Featured artwork, v903 (Dark Oddities Series), by Joe Lugara

New Works

Vikram Masson


The Old Uncle at the Antique Shop

He has been accumulating the most useless trifles: mid-century modern lamp shades in tacky colors, candelabras with crooked drip pans and arms, trinkets — pins, refrigerator magnets, bumper stickers — from past elections no one remembers. He goes to the shop with his tired eyes blazing and grabs with his trembling hands whatever he can place in his satchel. He'll then wobble home and call the next morning, asking if anything new has come in.

Why must an 84-year-old man accumulate such junk, filling whatever walking space there is in his apartment, my mother asked. It's a good thing Rita is no more, she added.
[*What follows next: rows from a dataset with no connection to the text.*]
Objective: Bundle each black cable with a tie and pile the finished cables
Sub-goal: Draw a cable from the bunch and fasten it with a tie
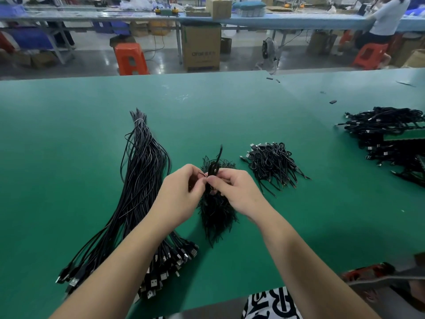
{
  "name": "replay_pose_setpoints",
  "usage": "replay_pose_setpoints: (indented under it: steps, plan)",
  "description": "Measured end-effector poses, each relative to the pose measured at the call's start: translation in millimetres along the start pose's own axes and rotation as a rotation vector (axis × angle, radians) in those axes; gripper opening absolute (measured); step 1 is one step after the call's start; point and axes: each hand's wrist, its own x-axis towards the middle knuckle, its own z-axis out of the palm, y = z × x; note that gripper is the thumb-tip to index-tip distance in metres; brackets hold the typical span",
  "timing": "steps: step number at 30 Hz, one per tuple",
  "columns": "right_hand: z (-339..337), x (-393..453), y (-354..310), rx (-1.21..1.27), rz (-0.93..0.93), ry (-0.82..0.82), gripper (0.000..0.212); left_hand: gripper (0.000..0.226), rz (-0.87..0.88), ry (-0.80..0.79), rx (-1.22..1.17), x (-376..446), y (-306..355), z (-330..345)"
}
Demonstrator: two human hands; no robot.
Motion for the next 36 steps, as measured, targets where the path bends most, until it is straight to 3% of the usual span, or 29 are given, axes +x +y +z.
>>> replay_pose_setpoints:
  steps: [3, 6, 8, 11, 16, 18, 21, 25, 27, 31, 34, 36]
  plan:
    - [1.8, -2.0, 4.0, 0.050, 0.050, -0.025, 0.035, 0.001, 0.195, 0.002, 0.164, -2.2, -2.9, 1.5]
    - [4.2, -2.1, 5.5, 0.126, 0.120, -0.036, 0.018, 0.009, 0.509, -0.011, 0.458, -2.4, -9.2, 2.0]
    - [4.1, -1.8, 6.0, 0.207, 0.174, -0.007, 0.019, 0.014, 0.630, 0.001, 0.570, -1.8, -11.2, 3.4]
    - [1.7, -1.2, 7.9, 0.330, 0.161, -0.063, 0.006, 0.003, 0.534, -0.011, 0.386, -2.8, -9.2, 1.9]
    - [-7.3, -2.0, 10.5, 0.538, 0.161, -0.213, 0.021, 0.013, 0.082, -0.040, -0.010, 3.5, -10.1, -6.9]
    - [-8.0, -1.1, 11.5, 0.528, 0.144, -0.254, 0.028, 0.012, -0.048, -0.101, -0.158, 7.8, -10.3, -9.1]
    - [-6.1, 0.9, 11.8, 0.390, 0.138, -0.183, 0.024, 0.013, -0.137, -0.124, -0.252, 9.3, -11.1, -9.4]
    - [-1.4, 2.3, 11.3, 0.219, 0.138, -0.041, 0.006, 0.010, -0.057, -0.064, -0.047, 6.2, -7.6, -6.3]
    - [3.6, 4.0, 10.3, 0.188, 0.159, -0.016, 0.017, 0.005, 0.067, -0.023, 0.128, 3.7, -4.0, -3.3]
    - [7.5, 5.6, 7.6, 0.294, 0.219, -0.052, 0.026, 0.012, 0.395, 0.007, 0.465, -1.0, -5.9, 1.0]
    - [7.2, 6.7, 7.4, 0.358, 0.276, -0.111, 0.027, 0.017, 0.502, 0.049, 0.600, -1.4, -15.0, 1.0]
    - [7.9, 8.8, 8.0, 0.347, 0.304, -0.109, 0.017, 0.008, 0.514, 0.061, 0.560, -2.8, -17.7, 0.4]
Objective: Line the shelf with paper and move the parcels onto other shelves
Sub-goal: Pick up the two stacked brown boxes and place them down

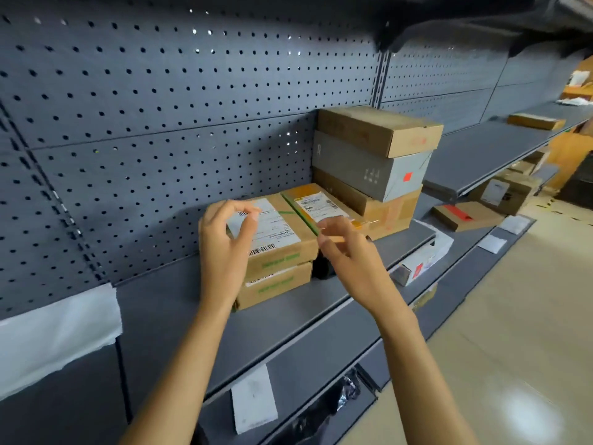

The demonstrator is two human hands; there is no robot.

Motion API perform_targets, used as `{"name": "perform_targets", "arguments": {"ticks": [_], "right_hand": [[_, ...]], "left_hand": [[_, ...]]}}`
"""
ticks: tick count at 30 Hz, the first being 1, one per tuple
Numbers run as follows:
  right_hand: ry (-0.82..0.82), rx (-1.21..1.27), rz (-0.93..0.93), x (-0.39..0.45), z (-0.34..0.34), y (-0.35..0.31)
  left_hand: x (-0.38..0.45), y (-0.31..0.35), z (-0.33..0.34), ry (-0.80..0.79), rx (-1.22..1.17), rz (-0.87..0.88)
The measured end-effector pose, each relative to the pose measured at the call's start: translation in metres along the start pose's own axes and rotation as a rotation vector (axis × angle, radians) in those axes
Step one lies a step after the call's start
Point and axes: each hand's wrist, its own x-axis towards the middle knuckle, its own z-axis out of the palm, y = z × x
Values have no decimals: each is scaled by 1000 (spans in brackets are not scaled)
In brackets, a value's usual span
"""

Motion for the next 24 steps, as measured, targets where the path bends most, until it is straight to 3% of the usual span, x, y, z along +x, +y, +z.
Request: {"name": "perform_targets", "arguments": {"ticks": [4,15,24], "right_hand": [[-100,21,-26,27,7,10],[-265,-30,-13,66,10,30],[-448,91,-8,67,31,47]], "left_hand": [[6,-17,4,77,89,11],[-9,-35,22,104,184,-245],[-29,-34,24,229,-69,-565]]}}
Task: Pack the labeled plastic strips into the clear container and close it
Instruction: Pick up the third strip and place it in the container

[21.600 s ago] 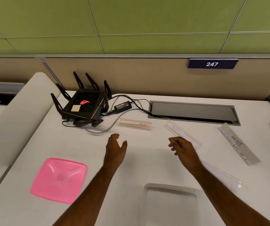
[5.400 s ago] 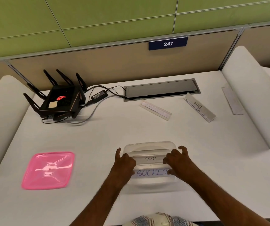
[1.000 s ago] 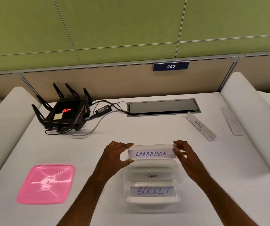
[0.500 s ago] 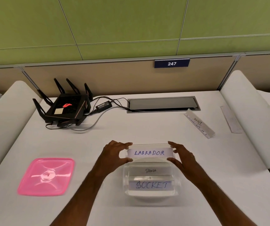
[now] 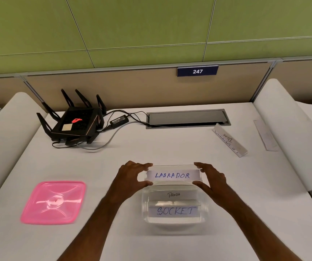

Outside the last of the grass had died on the lawn, but the dead blades still waved sullenly in the wind. I worried whether we planted the new seeds too early, whether they would lie dormant until the grasping winter came to an end or sprout tragically on an unseasonably warm day.



The Date

He is so excited, the oldish man, as he puts away the unread magazines and dusts the coffee table. He scoffs at the unruly piles of books that give the place a disheveled look. He has been living in this one-bedroom co-op in Chelsea since he was twenty-two, a little over 40 years. He goes to the bathroom and brushes his beard and snips an unruly hair, then daubs scented powder on his face and neck. A light rain rattles against a single dead leaf on the bathroom windowsill. She has just completed her third marriage, the last one just months ago. He's never married. They met at a reading where he had been presenting his book on New York Brutalist architecture. After the reading, she rushed to the front of the queue and held out her hand, smiling. He marveled at her dark red lipstick, her chemise-silk shawl and her soft hands, rouge at the joints. Never mind that some described her in unfriendly terms. Never mind that her friends took her away, screaming, after her last husband obtained a restraining order. He knew all this but thought, What can it matter for a man like me? Then came the knock and the scent of jasmine perfume stealing through the door.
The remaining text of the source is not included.